According to the lawsuit, Cisco failed to even acknowledge the unlawful nature of the conduct against the manager, nor did it take any steps necessary to prevent such discrimination, harassment, and retaliation from continuing in its workplace.

Reuters quoted a Cisco spokesperson, Robyn Blum, as saying that the company would “vigorously defend itself”.

“Cisco is committed to an inclusive workplace for all. We were fully in compliance with all laws as well as our own policies,” Blum was quoted as saying.

According to a 2018 report by civil rights group Equality Labs, 67 percent of Dalits felt unfairly treated at their US workplaces, the lawsuit mentioned.

Thenmozhi Soundararajan, founder and executive director of Equality Labs, told indica News: “This landmark case is exactly why Equality Labs conducted our survey, Caste in the United States, and it validates the experience Dalit Bahujan Americans face around casteism in American institutions. As our survey found, 60 percent of Dalits report experiencing caste-based derogatory jokes or comments and 20 percent reported facing discrimination at work as a result of their caste.”

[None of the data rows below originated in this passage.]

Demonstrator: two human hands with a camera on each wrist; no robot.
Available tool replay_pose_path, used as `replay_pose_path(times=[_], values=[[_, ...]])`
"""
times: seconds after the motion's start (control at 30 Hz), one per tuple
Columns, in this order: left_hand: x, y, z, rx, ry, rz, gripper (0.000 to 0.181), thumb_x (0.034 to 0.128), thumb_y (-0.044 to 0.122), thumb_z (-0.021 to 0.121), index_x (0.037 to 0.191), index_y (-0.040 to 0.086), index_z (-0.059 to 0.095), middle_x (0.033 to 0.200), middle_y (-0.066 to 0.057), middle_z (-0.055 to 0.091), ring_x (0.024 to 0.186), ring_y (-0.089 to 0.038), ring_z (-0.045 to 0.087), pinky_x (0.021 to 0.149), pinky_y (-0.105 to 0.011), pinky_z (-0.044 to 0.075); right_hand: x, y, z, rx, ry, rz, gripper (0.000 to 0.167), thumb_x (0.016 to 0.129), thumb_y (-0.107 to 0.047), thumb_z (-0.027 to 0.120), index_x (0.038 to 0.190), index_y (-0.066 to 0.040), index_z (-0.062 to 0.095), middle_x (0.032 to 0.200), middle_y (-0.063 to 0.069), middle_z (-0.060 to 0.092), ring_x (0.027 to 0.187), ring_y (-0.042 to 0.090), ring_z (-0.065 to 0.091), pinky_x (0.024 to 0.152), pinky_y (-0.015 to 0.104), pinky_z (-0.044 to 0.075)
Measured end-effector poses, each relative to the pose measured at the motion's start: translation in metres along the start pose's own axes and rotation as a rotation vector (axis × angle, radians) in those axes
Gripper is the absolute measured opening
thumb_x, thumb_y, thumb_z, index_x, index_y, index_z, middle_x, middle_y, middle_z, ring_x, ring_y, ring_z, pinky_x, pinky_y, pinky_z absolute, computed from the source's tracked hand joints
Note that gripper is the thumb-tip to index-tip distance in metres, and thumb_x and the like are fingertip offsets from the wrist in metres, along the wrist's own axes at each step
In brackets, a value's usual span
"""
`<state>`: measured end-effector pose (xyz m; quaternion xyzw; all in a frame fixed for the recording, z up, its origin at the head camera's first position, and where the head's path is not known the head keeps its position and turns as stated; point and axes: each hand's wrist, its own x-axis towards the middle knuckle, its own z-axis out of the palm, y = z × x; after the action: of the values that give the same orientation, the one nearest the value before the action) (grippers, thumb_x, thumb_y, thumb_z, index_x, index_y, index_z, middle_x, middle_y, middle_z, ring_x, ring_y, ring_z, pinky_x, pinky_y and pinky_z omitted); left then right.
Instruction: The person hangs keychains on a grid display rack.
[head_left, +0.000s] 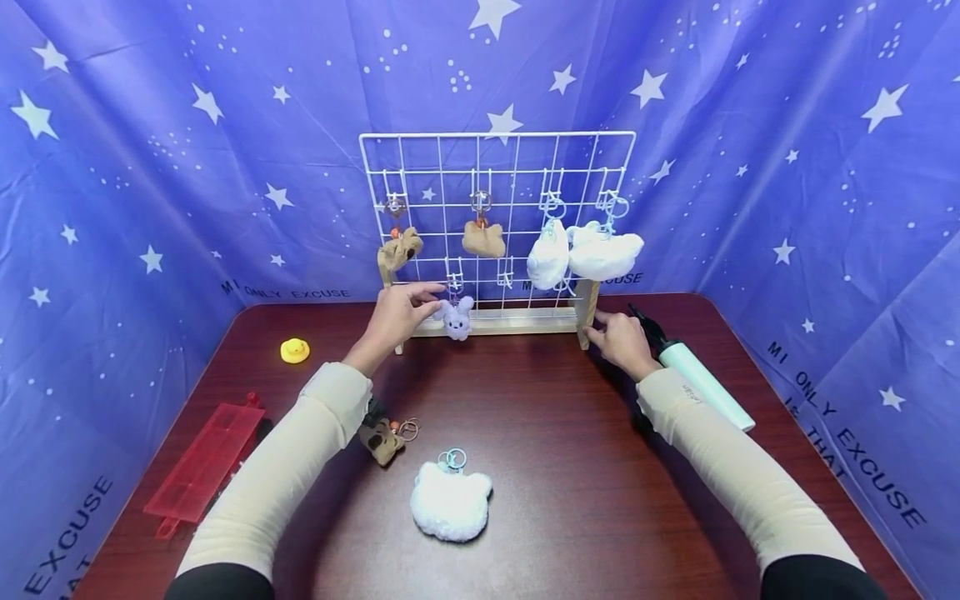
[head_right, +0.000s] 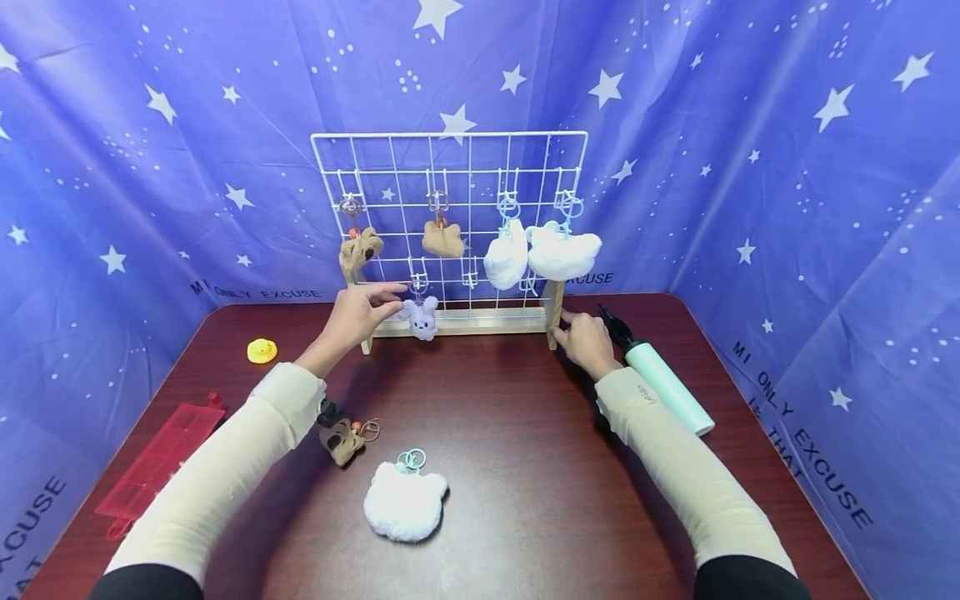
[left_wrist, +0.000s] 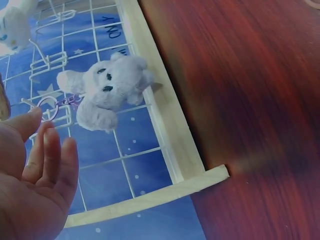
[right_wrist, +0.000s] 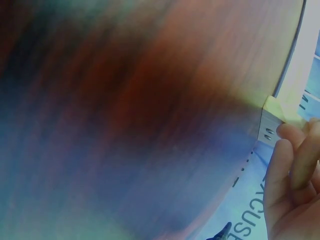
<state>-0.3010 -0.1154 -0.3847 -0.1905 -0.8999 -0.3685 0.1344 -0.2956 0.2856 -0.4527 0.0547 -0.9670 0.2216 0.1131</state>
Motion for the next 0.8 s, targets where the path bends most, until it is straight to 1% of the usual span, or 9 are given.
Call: replay_pose_path(times=[0.1,0.2,0.3,0.4,0.57,0.7,0.8], values=[[-0.005,-0.003,-0.001,0.002,-0.004,0.004,0.03,0.09,0.014,0.078,0.12,0.013,0.076,0.097,-0.008,0.08,0.084,-0.022,0.075,0.063,-0.024,0.049,0.0,0.001,0.001,-0.017,0.016,-0.01,0.048,0.095,-0.028,0.07,0.136,-0.003,0.064,0.061,0.006,0.072,0.055,0.021,0.067,0.071,0.05,0.057],[-0.01,-0.005,-0.001,0.023,-0.02,0.012,0.03,0.0899,0.014,0.078,0.119,0.013,0.077,0.096,-0.007,0.081,0.082,-0.022,0.076,0.065,-0.029,0.053,0.0,0.002,0.002,-0.029,0.023,-0.011,0.048,0.095,-0.028,0.07,0.135,-0.004,0.065,0.061,0.006,0.072,0.059,0.024,0.069,0.076,0.053,0.057],[-0.017,-0.007,-0.002,0.041,-0.039,0.016,0.029,0.0902,0.014,0.077,0.119,0.012,0.077,0.097,-0.007,0.081,0.083,-0.022,0.076,0.07,-0.035,0.058,0.001,0.003,0.002,-0.018,0.014,-0.003,0.049,0.095,-0.028,0.07,0.136,-0.003,0.064,0.06,0.006,0.071,0.056,0.022,0.068,0.076,0.052,0.057],[-0.023,-0.01,-0.002,0.044,-0.062,0.017,0.029,0.0899,0.014,0.078,0.119,0.011,0.077,0.097,-0.008,0.08,0.084,-0.024,0.077,0.075,-0.04,0.06,0.0,0.003,0.002,-0.014,0.011,0.003,0.049,0.096,-0.028,0.069,0.137,-0.003,0.063,0.059,0.005,0.071,0.052,0.018,0.066,0.074,0.051,0.057],[-0.034,-0.015,-0.002,0.06,-0.097,0.025,0.03,0.0891,0.014,0.078,0.119,0.011,0.077,0.098,-0.009,0.08,0.084,-0.023,0.076,0.076,-0.04,0.06,0.0,0.002,0.001,-0.017,0.009,0.003,0.049,0.096,-0.028,0.07,0.137,-0.003,0.063,0.06,0.006,0.071,0.051,0.017,0.065,0.073,0.051,0.057],[-0.042,-0.018,-0.003,0.056,-0.129,0.02,0.03,0.0886,0.016,0.079,0.118,0.011,0.077,0.101,-0.009,0.08,0.086,-0.023,0.077,0.078,-0.04,0.061,0.0,0.003,0.002,-0.01,0.004,0.01,0.05,0.096,-0.028,0.069,0.138,-0.003,0.062,0.058,0.005,0.07,0.049,0.015,0.064,0.072,0.049,0.057],[-0.048,-0.021,-0.003,0.053,-0.163,0.015,0.029,0.0883,0.017,0.079,0.117,0.011,0.078,0.102,-0.01,0.08,0.087,-0.023,0.077,0.08,-0.042,0.06,0.001,0.003,0.003,-0.004,0.003,0.011,0.05,0.096,-0.029,0.069,0.139,-0.003,0.062,0.057,0.004,0.07,0.048,0.013,0.063,0.073,0.049,0.057]])
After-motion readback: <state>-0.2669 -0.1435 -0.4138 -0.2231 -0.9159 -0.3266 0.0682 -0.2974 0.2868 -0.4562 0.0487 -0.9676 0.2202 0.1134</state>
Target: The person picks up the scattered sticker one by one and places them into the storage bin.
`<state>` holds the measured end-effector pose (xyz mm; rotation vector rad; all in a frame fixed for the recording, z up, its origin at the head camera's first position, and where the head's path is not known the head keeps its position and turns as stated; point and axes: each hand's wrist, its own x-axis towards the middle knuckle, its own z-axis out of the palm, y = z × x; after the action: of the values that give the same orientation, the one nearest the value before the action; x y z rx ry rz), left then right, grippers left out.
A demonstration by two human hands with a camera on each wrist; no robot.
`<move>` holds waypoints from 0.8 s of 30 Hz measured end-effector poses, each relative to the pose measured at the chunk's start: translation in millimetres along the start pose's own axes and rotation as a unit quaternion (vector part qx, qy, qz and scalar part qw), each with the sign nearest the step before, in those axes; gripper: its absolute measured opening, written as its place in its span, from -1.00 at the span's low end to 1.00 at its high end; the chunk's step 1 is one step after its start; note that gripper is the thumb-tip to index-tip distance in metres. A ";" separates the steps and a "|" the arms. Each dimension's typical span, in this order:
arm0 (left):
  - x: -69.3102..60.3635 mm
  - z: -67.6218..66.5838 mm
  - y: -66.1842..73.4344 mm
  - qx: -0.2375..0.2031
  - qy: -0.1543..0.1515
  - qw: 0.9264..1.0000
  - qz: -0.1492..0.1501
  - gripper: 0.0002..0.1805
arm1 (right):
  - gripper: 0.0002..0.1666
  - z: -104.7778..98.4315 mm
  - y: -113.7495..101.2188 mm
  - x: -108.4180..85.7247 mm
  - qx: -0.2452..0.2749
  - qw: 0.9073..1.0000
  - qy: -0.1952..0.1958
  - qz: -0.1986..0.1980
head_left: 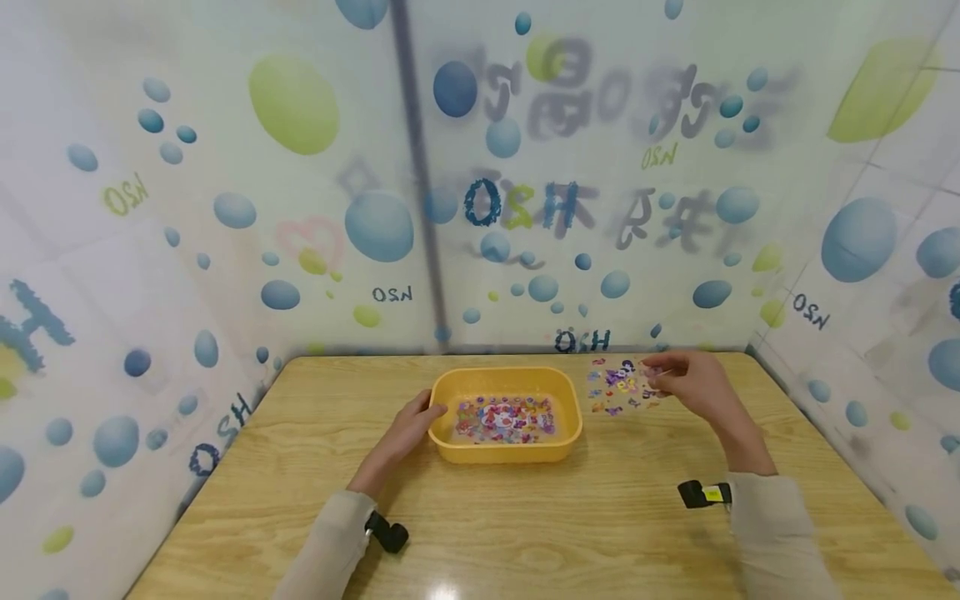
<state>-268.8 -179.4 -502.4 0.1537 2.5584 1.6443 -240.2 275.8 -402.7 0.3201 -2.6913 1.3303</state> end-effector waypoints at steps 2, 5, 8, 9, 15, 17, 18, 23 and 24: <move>0.7 -0.3 0.2 0.001 -0.001 1.000 0.000 -0.29 | -0.62 4.3 -6.4 2.3 0.004 1.000 -0.005 -0.007; 0.7 -0.4 0.0 0.006 -0.002 1.000 0.006 -0.29 | -0.63 12.2 -17.4 6.7 0.001 1.000 -0.010 -0.015; 0.4 -0.7 -0.3 0.005 -0.002 1.000 0.004 -0.29 | -0.64 22.2 -29.6 12.2 -0.003 1.000 -0.017 -0.020; 0.4 -0.8 -0.7 0.006 -0.002 1.000 0.005 -0.29 | -0.64 25.7 -33.4 14.4 -0.004 1.000 -0.022 -0.023; -0.1 -0.2 -0.8 0.008 -0.002 1.000 0.007 -0.29 | -0.67 52.4 -51.1 29.0 -0.029 0.998 -0.053 -0.030; -0.3 -0.6 -0.2 0.009 -0.002 1.000 0.005 -0.28 | -0.69 63.9 -56.6 33.3 -0.044 0.997 -0.062 -0.032; 0.2 -0.7 -0.7 0.012 -0.002 1.000 0.005 -0.28 | -0.70 69.6 -59.4 35.0 -0.049 0.996 -0.068 -0.031; 1.0 -0.8 -0.7 0.013 -0.002 1.000 0.002 -0.29 | -0.73 94.1 -73.0 42.6 -0.071 0.994 -0.084 -0.024; 0.9 -0.6 -0.3 0.012 -0.003 1.000 0.003 -0.29 | -0.73 98.0 -75.4 44.2 -0.077 0.993 -0.085 -0.024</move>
<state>-269.8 -179.9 -502.5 0.1673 2.5768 1.6140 -266.3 147.3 -395.2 0.4981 -2.8840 1.1229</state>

He said this report was the first and only existing demographic survey that collects information on caste discrimination among South Asian Americans. Its use in this case shows the need for further research on the needs of caste-oppressed communities in the US.

“We encourage not only Cisco, but all major tech corporations to work on caste competency for their teams. South Asians are a critical part of one of the largest, most rapidly changing, industries of the world,” said Soundararajan. “We support all survivors of caste oppression and demand that caste be a protected category in institutionalized anti-discrimination law. “

She said that Equality Labs is also committed to continuing South Asian workers who speak out about caste discrimination they have faced. “We encourage them to e-mail us as this case exposes more of the discrimination in the US,”she added.

Madhukar Govindaraju, CEO of Numly, which offers AI-based software to improve employee performance and employee engagement, told indica News: “Leadership requires empathy first, and that is lacking in the tech industry.”

He said there was significant bias in high tech already, and that needed to change.

“Many companies struggle today to deal with conscious and unconscious bias within their multi-generational and multi-ethnicity workforce,” Govindaraju said.